[tulip] specialised application - transmit behaviour I can't explain

Neil Gall neil_gall@agilent.com
Fri, 22 Sep 2000 12:40:53 +0100


Strictly speaking this is off-topic as I'm developing my own tulip driver
for a specialised transmit-only application (it's part of a network
simulation tool for test purposes) but since a few people here know the
tulip hardware and also since what I'm doing may be of general interest I
thought it might be worthwhile asking. My driver code is also somewhat
influenced by Donald Becker's driver, so there may be some common ground
there too. This explanation is quite long so either bear with me or hit
delete now!

My application is this: I need to transmit pre-determined traffic patterns
in close synchronisation on multiple ethernet ports. Each port is the only
transmitter on the segment it is connected to - the eventual purpose is to
plug directly with crossover cables into the system under test, which is a
network monitoring product. Currently I'm using a single PC running Linux
2.2.15-I1 with a D-Link quad channel server card. This needs to scale up in
size and performance, however, so I will eventually have multiple PCs each
with multiple ethernet ports. (Up to 16, maybe 32 synchronised links
eventually). I also have a digital I/O and timer card which is generating a
periodic interrupt (at 1kHz currently) - to scale the system up I will
physically send this hardware-generated heartbeat from one master PC to all
the others. The interrupts on each PC should then be closely synchronised.
Close enough for my purposes anyway.

I have implemented a character device driver which controls the digital I/O
card and all Tulip 21143s found in the PC. Frames are queued by write()
calls to this driver. During the heartbeat interrupt I then take the frames
designated for this "timeslot" and set up Tulip transmit  descriptors. As
each tx descriptor is set up I do a transmit poll to get the frames out as
quickly as possible. On the last frame I set the interrupt flag in the
transmit descriptor. The tulip interrupt then returns my frame buffers to a
pool, not unlike the standard driver doing dev_free_skbuff(). This does mean
that two interrupts are accessing the same data structures so I have tried
various mechanisms for mutual exclusion and settled on a fairly simple and
predictable synchronous style of operation where the heartbeat interrupt
locks a spinlock, does its work then gets out. The tulip interrupts then
hopefully have time to get their work done before the next heartbeat. This
interrupt also locks the spinlock, gets its work done and returns.

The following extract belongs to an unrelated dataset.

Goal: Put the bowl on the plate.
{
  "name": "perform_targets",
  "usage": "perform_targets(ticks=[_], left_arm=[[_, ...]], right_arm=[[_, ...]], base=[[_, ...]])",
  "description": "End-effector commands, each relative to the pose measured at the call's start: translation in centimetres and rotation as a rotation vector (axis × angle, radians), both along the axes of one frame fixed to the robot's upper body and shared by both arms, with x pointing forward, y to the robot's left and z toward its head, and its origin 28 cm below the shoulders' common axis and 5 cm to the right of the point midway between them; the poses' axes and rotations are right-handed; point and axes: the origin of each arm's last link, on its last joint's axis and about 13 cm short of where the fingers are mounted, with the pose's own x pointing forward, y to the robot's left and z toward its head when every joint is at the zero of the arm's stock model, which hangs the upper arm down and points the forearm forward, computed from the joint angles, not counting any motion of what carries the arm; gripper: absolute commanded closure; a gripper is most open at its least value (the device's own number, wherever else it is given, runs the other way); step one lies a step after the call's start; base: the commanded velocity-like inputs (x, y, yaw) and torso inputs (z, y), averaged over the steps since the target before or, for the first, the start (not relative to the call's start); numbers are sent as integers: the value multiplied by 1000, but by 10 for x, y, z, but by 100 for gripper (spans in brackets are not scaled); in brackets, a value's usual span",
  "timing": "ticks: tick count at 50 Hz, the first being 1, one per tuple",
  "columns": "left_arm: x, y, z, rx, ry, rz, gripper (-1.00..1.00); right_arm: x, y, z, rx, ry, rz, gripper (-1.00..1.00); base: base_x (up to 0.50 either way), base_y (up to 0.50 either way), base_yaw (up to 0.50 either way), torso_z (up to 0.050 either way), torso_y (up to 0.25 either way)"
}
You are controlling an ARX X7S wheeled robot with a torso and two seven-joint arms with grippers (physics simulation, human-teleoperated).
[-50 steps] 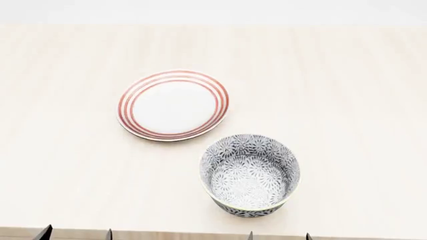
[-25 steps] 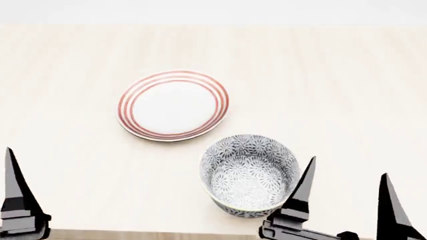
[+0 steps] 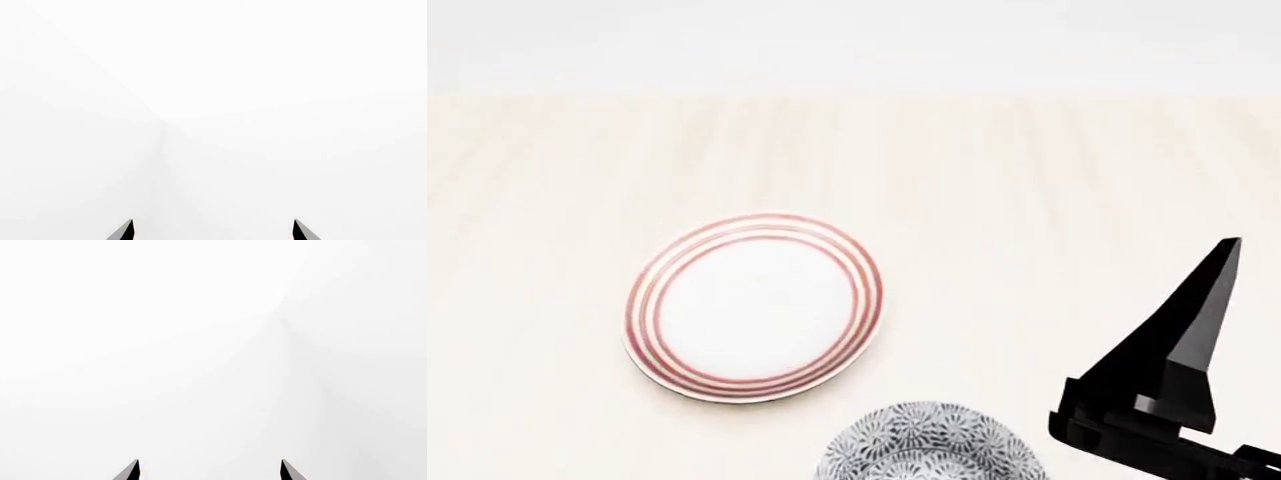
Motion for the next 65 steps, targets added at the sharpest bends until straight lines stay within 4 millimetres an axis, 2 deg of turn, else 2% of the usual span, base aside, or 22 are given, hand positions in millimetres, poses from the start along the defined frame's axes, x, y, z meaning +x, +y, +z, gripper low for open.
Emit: perform_targets(ticks=[1,6,11,12,14,16,17,18,20,22,25,26,28,38,44,65], left_arm=[[1,4,-2,-8,0,29,-100],[3,3,-4,-14,23,17,-100],[12,-8,-20,-67,222,-106,-100],[16,-12,-28,-63,311,-133,-100],[19,-18,-35,-122,368,-177,-100],[25,-31,-48,-92,504,-239,-100],[25,-31,-48,-92,504,-239,-100],[27,-42,-59,-68,596,-292,-100],[28,-57,-69,-46,679,-383,-100],[29,-64,-74,-29,729,-418,-100],[29,-64,-74,-29,729,-418,-100],[32,-80,-77,-30,804,-509,-100],[33,-89,-74,-38,835,-584,-100],[37,-107,-69,-65,890,-701,-100],[39,-116,-66,-143,957,-785,-100],[45,-124,-63,-266,1031,-815,-100]], right_arm=[[-3,-1,4,-17,-14,-13,-100],[-2,0,2,-25,-7,-9,-100],[-2,1,2,-39,-1,-2,-100],[-2,2,1,-42,0,1,-100],[-2,2,0,-44,5,4,-100],[-2,2,0,-47,7,7,-100],[-2,2,0,-47,7,7,-100],[-2,2,0,-48,11,10,-100],[-2,3,-1,-50,15,15,-100],[-2,3,-1,-50,15,16,-100],[-2,3,-1,-50,15,16,-100],[-3,4,-2,-54,18,24,-100],[-3,4,-2,-57,20,30,-100],[-5,6,-4,-64,25,48,-100],[-4,6,-6,-67,33,52,-100],[-3,8,-12,-75,56,67,-100]], base=[[293,0,0,0,0],[66,0,0,0,0],[0,0,0,0,0],[0,0,0,0,0],[0,0,0,0,0],[0,0,0,0,0],[0,0,0,0,0],[0,0,0,0,0],[0,0,0,0,0],[0,0,0,0,0],[0,0,0,0,0],[0,0,0,0,0],[0,0,0,0,0],[0,0,0,0,0],[0,0,0,0,0],[0,0,0,0,0]])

Okay, that's the context. Here's my problem: I basically have this working
and with a 128MB 733MHz PentiumIII I can load a 100baseTX link at up to 50
or 60% load (or four links at 10-15%) with every frame correctly falling in
its millisecond timeslot. (I capture the traffic on an Agilent Internet
Advisor, before you ask). I'm currently testing the driver at a constant
data rate (n fixed-length frames per tick) and I'm seeing strange behaviour
at the very start of operation.

When the system has been running for a while (a few seconds is enough), my
group of 105 byte frames in each tick appear regularly spaced, 10
microseconds apart. Occasionally (maybe 5-10% of the time) I see a gap of
around 30 or 40 microseconds, which I've yet to explain but it's not
worrying me too much. However, during the first few ticks (i.e.
milliseconds, or a few tens of frames) of operation, these 30-40 microsecond
gaps are much more frequent and sometimes larger, meaning I often "run out
of time" during the heartbeat interrupt (I monitor the clock counters on the
digital I/O board and abandon the tick if it's getting tight). The result is
that a few frames are pushed back into the next timeslot, but after a few
ticks everything speeds up, the system catches up with itself and runs
perfectly normally for hours afterwards.

Can anyone explain this behaviour? I guess it's possibly related to the
occasional longer gaps, so any explanation of those would also be useful.

For reference
   - the Rx process is not running
   - autosensing and autonegotiation are turned off
   - tx jabber timeout is turned off
   - the transmitter is in store-and-forward mode
   - all frames are complete in one tx descriptor, just like the
     standard driver
   - I do gather statistics and as expected am seeing no collisions,
     deferred frames or link errors. These are not recorded by the
     Internet Advisor either, so I'm confident there are none.

Sorry that this has been long-winded. Any help at all will be appreciated.
Even pointers to where I could look would be useful as I'm at a bit of a
loss to explain what's going on. Thanks.

--
Neil Gall   neil_gall@agilent.com   +44 131 331 7112
Agilent Technologies UK Ltd.    fax +44 131 331 7423
Telecom Systems Division     mobile +44 771 518 2371
Scotstoun Ave., South Queensferry EH30 9TG, Scotland